- _WHAT NEEDS TO BE DONE_
Copy, from the material below, each line where "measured" shows up.

- _PROVIDED MATERIAL_
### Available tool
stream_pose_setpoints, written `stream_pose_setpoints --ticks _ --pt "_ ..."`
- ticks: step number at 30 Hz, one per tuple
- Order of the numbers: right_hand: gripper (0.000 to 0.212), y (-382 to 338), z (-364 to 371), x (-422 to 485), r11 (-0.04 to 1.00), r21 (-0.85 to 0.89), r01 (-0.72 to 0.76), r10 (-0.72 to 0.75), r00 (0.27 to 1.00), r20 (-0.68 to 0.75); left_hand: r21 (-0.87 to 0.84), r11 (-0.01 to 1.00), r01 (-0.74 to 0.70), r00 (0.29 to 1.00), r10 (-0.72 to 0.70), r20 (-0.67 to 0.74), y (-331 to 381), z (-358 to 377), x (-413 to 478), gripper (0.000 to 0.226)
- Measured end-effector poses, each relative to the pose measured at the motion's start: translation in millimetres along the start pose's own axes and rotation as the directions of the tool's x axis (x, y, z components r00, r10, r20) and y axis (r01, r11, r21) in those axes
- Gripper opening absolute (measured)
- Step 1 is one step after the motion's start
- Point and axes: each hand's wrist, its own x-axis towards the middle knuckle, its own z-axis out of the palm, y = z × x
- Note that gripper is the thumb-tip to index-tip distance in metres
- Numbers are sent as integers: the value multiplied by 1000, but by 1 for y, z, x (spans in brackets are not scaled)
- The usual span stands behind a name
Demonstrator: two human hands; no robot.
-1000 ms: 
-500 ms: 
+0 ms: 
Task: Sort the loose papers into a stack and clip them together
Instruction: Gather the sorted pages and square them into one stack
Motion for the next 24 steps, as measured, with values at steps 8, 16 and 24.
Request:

- _WRITTEN RESPONSE_
- Measured end-effector poses, each relative to the pose measured at the motion's start: translation in millimetres along the start pose's own axes and rotation as the directions of the tool's x axis (x, y, z components r00, r10, r20) and y axis (r01, r11, r21) in those axes
- Gripper opening absolute (measured)
Motion for the next 24 steps, as measured, with values at steps 8, 16 and 24.

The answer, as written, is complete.